Bech: A Book (1970) collects seven linked stories about Henry Bech, a fictional Jewish-American writer whom Updike — a Protestant from small-town Pennsylvania — created as a comic alter ego and vehicle for satire of the New York literary establishment. Bech is a blocked, anxious, womanizing writer whose career has stalled after an early success, and the stories follow him through the absurdities of literary life: Soviet cultural exchanges, prize ceremonies, academic appointments, and the social machinery of American publishing. Published by Alfred A. Knopf, the collection is one of Updike’s wittiest performances.

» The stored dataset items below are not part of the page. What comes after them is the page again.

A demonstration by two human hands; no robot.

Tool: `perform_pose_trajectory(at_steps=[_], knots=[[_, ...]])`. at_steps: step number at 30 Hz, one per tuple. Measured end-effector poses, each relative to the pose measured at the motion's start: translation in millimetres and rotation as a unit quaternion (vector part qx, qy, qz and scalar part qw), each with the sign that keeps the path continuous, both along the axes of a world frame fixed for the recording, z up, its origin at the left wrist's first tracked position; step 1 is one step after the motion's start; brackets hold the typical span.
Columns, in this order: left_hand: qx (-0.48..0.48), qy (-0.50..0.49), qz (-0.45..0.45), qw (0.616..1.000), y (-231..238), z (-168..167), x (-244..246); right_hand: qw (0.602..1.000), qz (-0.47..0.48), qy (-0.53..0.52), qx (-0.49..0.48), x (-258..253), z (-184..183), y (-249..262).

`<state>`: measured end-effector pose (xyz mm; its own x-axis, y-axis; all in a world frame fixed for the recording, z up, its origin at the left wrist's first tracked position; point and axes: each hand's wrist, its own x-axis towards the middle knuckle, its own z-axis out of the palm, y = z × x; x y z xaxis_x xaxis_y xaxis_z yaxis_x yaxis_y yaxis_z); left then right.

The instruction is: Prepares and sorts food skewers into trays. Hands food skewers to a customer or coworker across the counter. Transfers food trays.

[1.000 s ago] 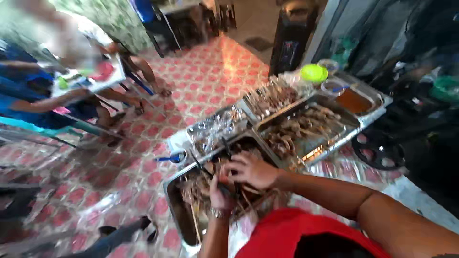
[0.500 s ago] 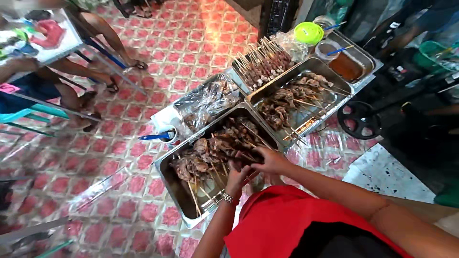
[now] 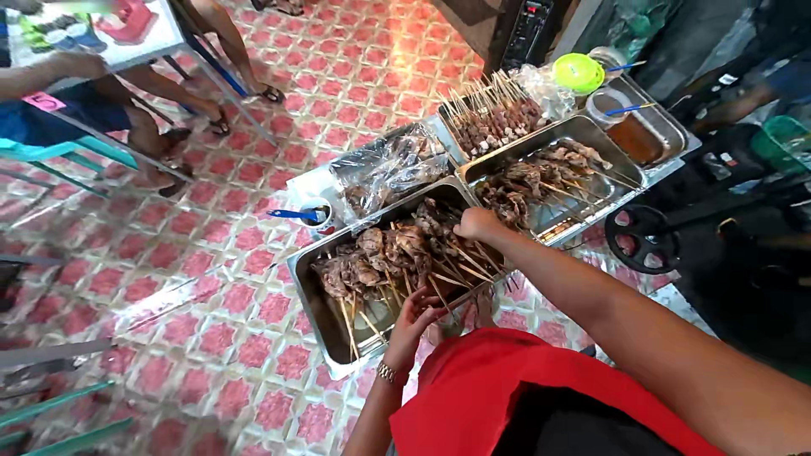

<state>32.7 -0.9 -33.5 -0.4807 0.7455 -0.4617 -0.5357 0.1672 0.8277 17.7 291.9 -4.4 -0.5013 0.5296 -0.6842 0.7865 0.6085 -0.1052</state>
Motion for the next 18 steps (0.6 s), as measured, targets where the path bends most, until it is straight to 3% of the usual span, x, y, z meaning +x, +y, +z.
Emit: perform_pose_trajectory(at_steps=[7, 13, 18], knots=[[-0.013, -0.006, 0.067, 0.998, -33, -2, 7, 0.991, -0.016, 0.122, -0.06, 57, -8, 88], [-0.026, -0.005, 0.092, 0.995, -18, 0, 26, 0.945, -0.139, 0.212, -0.208, 110, -18, 110], [-0.042, 0.014, 0.053, 0.998, 17, 2, 53, 0.953, -0.047, 0.167, -0.25, 103, -46, 128]])
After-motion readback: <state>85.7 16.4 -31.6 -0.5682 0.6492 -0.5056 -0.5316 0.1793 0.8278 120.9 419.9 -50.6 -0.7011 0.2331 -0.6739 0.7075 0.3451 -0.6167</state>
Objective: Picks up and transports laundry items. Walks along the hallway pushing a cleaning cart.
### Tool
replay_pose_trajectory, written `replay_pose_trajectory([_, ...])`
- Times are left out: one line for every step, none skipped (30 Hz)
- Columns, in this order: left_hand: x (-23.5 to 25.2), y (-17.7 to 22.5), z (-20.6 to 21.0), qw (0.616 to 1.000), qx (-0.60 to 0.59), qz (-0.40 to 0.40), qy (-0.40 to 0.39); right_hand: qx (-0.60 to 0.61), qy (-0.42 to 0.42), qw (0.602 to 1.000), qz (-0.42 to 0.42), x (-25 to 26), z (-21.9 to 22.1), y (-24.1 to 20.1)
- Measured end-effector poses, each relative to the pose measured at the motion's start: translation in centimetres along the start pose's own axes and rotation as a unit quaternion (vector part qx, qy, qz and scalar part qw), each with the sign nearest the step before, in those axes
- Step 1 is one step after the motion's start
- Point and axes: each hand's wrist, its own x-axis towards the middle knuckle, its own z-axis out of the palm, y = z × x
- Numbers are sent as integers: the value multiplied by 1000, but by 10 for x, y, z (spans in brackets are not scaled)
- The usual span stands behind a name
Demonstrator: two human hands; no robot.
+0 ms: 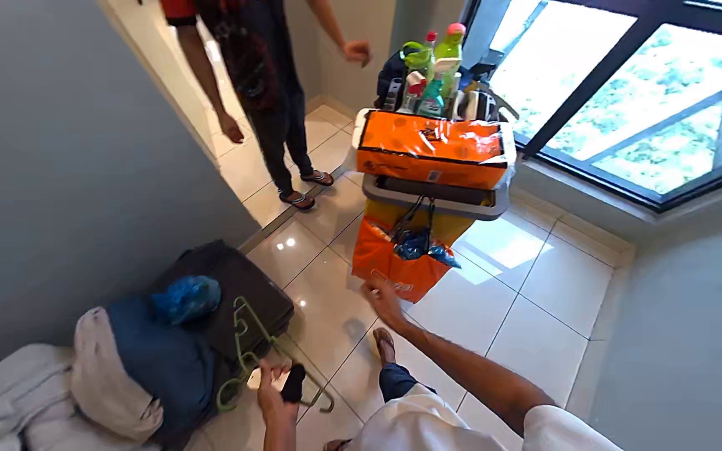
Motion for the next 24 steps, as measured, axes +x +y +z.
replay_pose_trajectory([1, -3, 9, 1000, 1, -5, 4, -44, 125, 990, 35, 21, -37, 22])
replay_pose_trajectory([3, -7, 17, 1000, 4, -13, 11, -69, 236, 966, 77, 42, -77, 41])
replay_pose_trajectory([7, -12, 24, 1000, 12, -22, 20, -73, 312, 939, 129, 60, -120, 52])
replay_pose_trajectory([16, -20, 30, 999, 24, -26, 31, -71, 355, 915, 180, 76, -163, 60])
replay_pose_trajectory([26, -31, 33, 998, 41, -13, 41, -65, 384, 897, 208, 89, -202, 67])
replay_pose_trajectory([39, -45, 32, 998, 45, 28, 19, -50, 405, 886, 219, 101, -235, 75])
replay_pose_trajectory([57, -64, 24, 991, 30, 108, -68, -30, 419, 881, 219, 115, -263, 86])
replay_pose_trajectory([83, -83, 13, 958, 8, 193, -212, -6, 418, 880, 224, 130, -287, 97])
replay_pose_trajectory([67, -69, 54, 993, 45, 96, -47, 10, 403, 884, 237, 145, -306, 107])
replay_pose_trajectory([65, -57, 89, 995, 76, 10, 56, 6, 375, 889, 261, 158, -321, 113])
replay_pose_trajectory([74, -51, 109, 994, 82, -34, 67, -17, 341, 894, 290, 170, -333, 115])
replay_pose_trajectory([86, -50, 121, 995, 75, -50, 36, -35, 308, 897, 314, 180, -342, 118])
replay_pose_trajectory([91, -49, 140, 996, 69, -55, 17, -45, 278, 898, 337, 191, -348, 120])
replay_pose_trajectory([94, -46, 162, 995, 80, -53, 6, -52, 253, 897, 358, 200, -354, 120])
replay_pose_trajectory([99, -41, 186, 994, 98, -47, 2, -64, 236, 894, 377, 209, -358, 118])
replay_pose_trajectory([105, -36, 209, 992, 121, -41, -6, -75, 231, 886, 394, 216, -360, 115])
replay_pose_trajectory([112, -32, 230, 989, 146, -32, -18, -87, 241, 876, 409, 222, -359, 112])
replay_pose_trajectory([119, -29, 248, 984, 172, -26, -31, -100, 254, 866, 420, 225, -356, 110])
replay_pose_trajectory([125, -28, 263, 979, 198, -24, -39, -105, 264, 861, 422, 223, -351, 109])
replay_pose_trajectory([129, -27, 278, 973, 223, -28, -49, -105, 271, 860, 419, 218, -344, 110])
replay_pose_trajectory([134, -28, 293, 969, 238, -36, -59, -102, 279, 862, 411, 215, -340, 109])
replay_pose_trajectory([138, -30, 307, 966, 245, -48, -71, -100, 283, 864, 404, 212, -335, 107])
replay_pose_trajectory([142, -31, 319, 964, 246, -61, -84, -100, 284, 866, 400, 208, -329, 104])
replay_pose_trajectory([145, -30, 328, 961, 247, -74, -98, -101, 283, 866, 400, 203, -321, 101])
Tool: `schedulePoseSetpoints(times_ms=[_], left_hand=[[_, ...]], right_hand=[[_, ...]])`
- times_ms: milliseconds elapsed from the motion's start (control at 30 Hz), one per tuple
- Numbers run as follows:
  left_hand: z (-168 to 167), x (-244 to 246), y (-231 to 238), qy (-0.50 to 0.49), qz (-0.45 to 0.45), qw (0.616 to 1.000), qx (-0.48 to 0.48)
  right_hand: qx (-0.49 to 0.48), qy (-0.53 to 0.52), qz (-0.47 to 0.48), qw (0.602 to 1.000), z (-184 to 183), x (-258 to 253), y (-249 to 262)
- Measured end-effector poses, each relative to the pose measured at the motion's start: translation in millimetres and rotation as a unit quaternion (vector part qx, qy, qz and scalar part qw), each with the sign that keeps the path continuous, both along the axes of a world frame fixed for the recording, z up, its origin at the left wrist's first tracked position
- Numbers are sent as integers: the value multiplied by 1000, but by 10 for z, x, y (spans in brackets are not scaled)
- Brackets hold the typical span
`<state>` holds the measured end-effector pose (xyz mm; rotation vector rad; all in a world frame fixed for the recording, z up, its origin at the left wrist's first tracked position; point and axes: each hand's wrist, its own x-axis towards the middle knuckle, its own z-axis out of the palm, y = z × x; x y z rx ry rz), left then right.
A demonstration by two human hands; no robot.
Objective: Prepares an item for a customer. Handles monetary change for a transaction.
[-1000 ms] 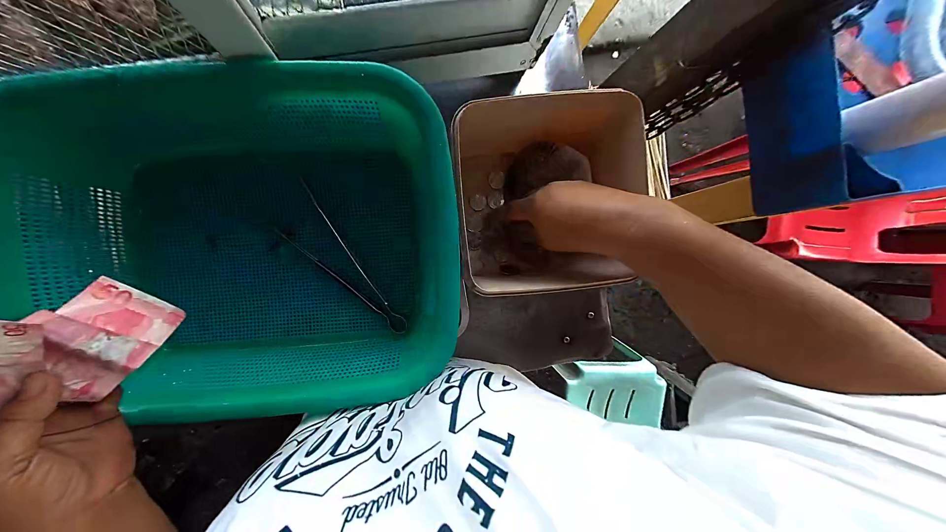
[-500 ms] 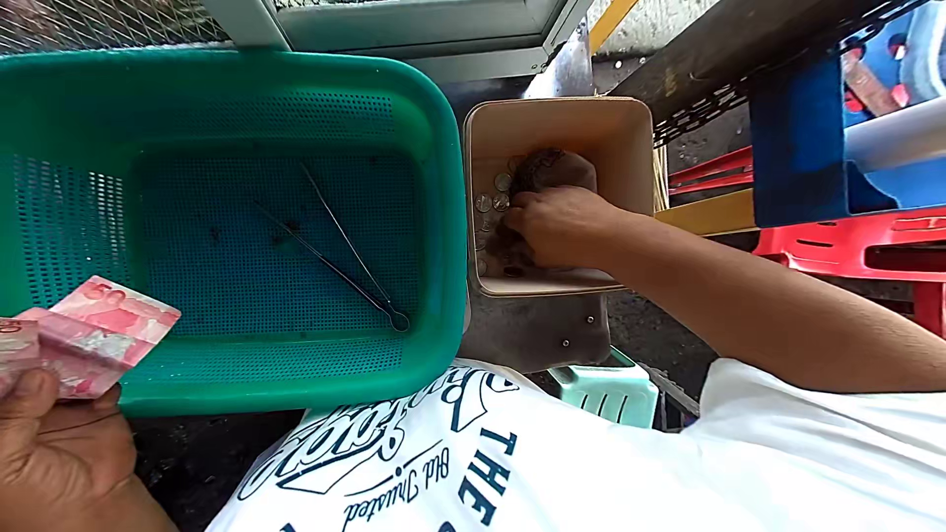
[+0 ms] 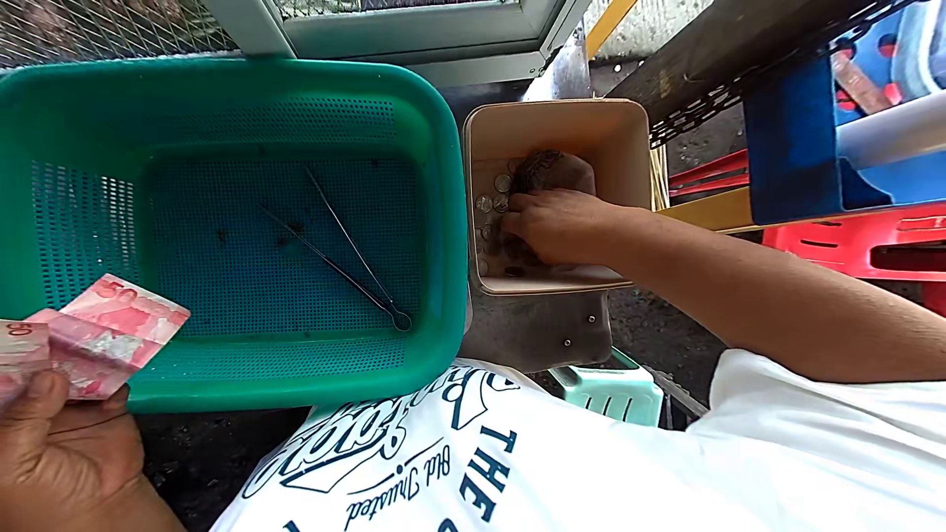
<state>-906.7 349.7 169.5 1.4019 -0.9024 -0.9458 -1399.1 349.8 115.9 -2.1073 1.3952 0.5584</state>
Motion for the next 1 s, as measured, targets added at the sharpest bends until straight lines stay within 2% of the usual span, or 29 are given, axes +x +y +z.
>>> schedulePoseSetpoints(times_ms=[367, 767, 833, 900, 967, 1000], left_hand=[[10, -78, -18, -7, 6, 1000, 5], [-39, 17, -6, 19, -3, 1000, -10], [-52, 53, 0, 21, -9, 1000, -13], [-54, 74, 5, 19, -8, 1000, -12], [-49, 83, 8, 15, -8, 1000, -13], [-41, 73, 8, 13, -8, 1000, -13]], right_hand=[[-50, -20, 12, 998, -107, 4, 51], [-2, -50, -8, 999, -125, 63, 19], [31, -70, -41, 996, -56, 54, -12], [46, -139, -108, 983, 63, 31, -42], [19, -276, -218, 936, 116, -41, -37], [44, -349, -297, 888, 161, -59, -44]])
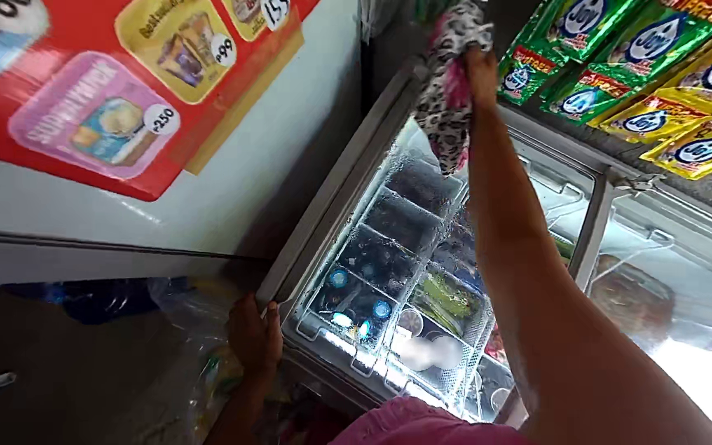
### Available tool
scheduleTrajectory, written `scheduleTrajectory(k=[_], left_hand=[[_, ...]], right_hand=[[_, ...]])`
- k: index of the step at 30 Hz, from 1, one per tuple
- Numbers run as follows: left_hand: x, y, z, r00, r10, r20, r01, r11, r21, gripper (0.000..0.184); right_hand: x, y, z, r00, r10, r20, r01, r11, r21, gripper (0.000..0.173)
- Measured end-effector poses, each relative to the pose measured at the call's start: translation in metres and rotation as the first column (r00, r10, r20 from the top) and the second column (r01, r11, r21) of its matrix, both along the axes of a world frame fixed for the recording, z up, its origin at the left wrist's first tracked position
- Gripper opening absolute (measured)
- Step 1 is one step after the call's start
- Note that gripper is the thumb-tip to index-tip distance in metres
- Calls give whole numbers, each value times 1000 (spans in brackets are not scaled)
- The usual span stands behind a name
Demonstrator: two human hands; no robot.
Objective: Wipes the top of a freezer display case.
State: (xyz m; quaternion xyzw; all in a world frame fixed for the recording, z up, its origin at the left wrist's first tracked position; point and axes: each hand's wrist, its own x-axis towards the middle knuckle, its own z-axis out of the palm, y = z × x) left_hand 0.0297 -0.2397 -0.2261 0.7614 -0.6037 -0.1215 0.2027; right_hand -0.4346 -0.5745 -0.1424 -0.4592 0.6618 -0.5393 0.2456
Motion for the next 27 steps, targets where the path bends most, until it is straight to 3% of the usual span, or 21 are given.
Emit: scheduleTrajectory(k=[4,9,13,17,21,23,25,27], left_hand=[[0,1,-1,1000,-13,-6,13,1000,-18,74],[2,-1,-3,1000,-28,-13,27,999,-33,72],[1,-1,-4,1000,-15,-19,14,1000,-21,70],[1,-1,-2,1000,-18,-13,18,999,-27,71],[1,-1,-3,1000,-21,-5,21,999,-41,69],[0,-1,-3,1000,-24,-4,24,999,-46,69],[0,-2,-3,1000,-22,-9,21,999,-47,69],[0,-2,-3,1000,-15,-3,15,999,-47,69]], right_hand=[[-5,-1,-13,968,-83,-239,117,985,129,53],[33,-18,-22,909,64,-412,63,956,288,62],[54,-13,-11,898,213,-385,-47,916,398,62],[32,4,3,958,257,-128,-204,923,327,42],[12,3,23,980,20,-197,38,956,290,47],[16,-2,10,947,71,-312,44,936,349,56],[28,-7,-6,853,251,-457,-33,900,434,67],[46,-8,-12,758,339,-557,-28,870,492,68]])
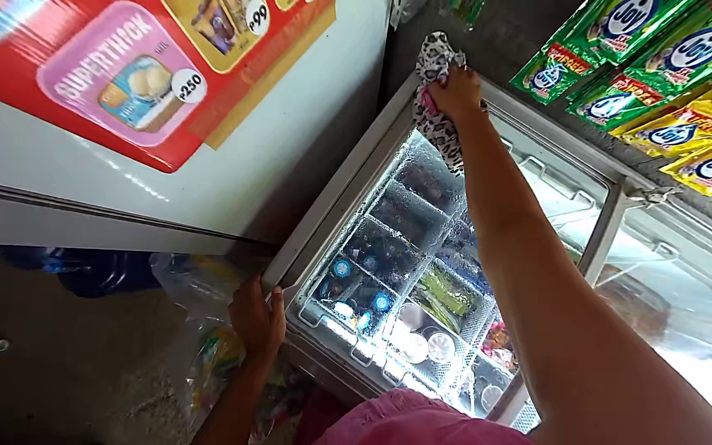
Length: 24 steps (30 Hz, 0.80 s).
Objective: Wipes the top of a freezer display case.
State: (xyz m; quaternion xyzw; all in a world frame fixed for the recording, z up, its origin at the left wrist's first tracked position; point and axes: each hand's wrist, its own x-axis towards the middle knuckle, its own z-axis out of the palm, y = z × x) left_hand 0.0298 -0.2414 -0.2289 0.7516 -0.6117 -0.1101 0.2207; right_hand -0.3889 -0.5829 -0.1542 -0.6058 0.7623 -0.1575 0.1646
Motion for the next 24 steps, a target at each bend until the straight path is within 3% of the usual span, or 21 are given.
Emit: scheduleTrajectory(k=[4,8,10,12,14,16,18,19,22,24], left_hand=[[-1,-2,0,1000,0,10,0,1000,11,72],[0,-1,0,1000,9,9,-9,1000,12,72],[0,-1,1,1000,0,5,0,1000,1,70],[1,-1,2,1000,-4,-1,4,1000,11,70],[0,0,3,1000,0,-4,0,1000,28,69],[0,1,4,1000,8,0,-8,999,39,68],[0,1,3,1000,3,4,-3,1000,27,68],[1,1,2,1000,-1,1,1,1000,31,67],[1,0,2,1000,-2,-3,2,999,39,66],[2,0,2,1000,1,-4,-1,999,51,66]], right_hand=[[8,3,9,999,18,-39,-15,998,69,67],[19,17,8,977,211,-42,-208,977,55,63],[24,35,22,932,358,54,-361,930,75,58],[28,50,48,882,404,243,-432,899,74,39],[15,52,64,863,307,402,-347,937,28,28],[-3,45,77,876,127,465,-143,990,-1,27],[-19,31,75,914,-39,404,42,999,2,37],[-26,26,66,933,-62,354,57,998,24,47],[-26,19,11,986,78,144,-88,994,61,78],[-7,26,-4,992,115,-45,-112,992,59,80]])
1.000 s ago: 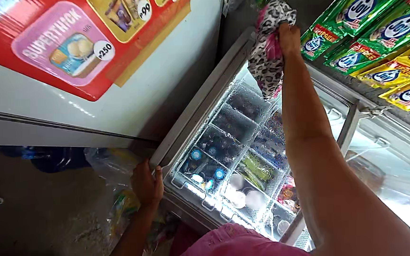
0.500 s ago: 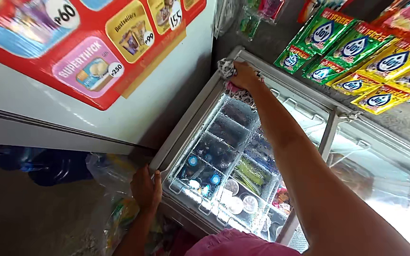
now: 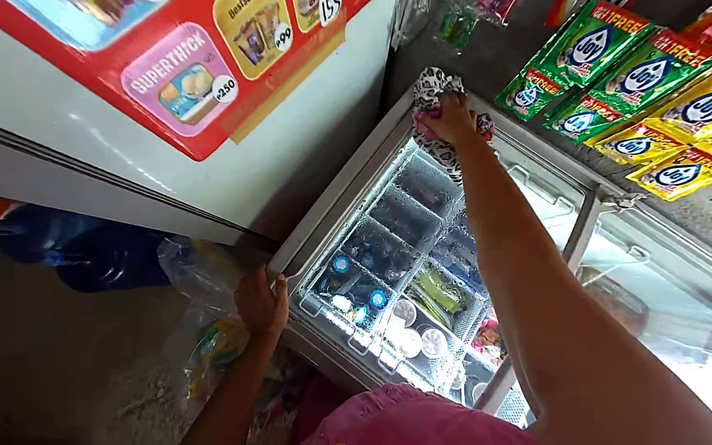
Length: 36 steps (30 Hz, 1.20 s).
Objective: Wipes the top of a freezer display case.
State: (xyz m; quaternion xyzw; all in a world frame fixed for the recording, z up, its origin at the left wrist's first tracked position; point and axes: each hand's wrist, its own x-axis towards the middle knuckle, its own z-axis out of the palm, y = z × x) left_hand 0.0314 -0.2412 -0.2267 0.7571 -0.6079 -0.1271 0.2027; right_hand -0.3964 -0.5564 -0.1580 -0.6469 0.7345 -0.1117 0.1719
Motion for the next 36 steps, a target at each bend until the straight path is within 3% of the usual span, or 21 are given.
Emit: scheduleTrajectory(k=[3,7,13,20,22,25,27,33,36], left_hand=[[1,1,1,1000,1,-1,-1,1000,17,66],[0,-1,1,1000,-10,-2,10,1000,-6,67],[1,6,7,997,-24,-75,30,997,73,62],[11,8,-10,959,-57,-277,-18,965,-260,74],[18,9,-14,891,-119,-438,-18,955,-297,71],[34,21,-4,668,-144,-730,-67,965,-252,69],[44,43,5,559,-134,-818,-113,966,-235,70],[65,133,17,454,-46,-890,-54,995,-79,71],[76,175,13,443,-51,-895,55,998,-30,78]], right_hand=[[14,6,6,994,59,-97,-58,998,6,67],[25,-4,21,945,255,-204,-259,966,7,60],[70,22,33,880,408,-244,-387,913,128,51],[149,109,33,826,519,-221,-502,855,130,46],[174,132,34,805,547,-230,-526,837,150,45],[206,165,32,781,594,-193,-576,805,143,43],[227,185,31,768,617,-173,-601,787,140,41],[306,249,23,728,677,-111,-643,730,232,44],[314,259,18,725,680,-112,-648,728,223,45]])
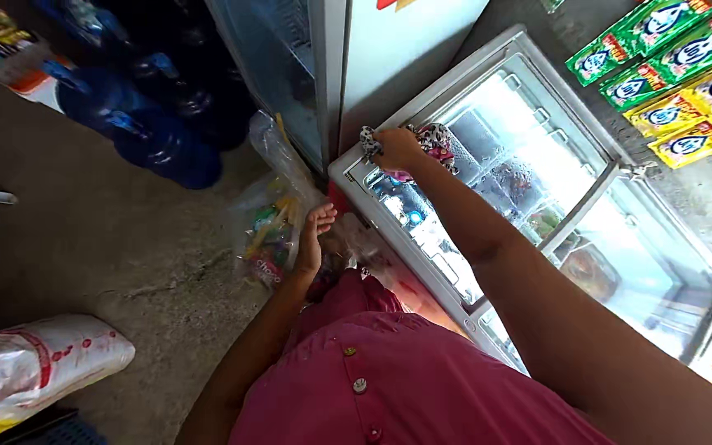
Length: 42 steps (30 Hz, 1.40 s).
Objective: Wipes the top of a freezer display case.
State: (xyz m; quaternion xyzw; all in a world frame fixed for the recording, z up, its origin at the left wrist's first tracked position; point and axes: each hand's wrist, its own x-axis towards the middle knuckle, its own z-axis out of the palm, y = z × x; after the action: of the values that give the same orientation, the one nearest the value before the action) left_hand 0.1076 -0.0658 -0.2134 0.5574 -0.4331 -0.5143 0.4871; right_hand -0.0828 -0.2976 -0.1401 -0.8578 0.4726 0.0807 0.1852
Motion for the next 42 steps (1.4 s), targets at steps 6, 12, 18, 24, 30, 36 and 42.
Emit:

First Edition Identification

Publisher: Alfred A. Knopf, New York Publication date: 1970 Format: Hardcover, 206 pages First printing indicator: “First Edition” on the copyright page

Signed Copy Values

  • Flat-signed: $100–$300
  • Inscribed: $200–$500

Lower-mid range. The Bech stories have a devoted following but are not among the most widely collected Updike titles.

The Bech Trilogy

Updike published two sequels: Bech Is Back (1982) and Bech at Bay: A Quasi-Novel (1998). The three Bech volumes form a trilogy that can be collected as a set for $300–$800 in signed form. The trilogy follows Bech from mid-career writer’s block through a commercial comeback to his improbable Nobel Prize — a narrative arc that satirizes the American literary career with affectionate precision.

Market Notes

Affordable and available. The Bech trilogy is one of the most accessible thematic collecting projects in the Updike bibliography, and the literary-satire subject matter gives it appeal beyond the Updike-specific market.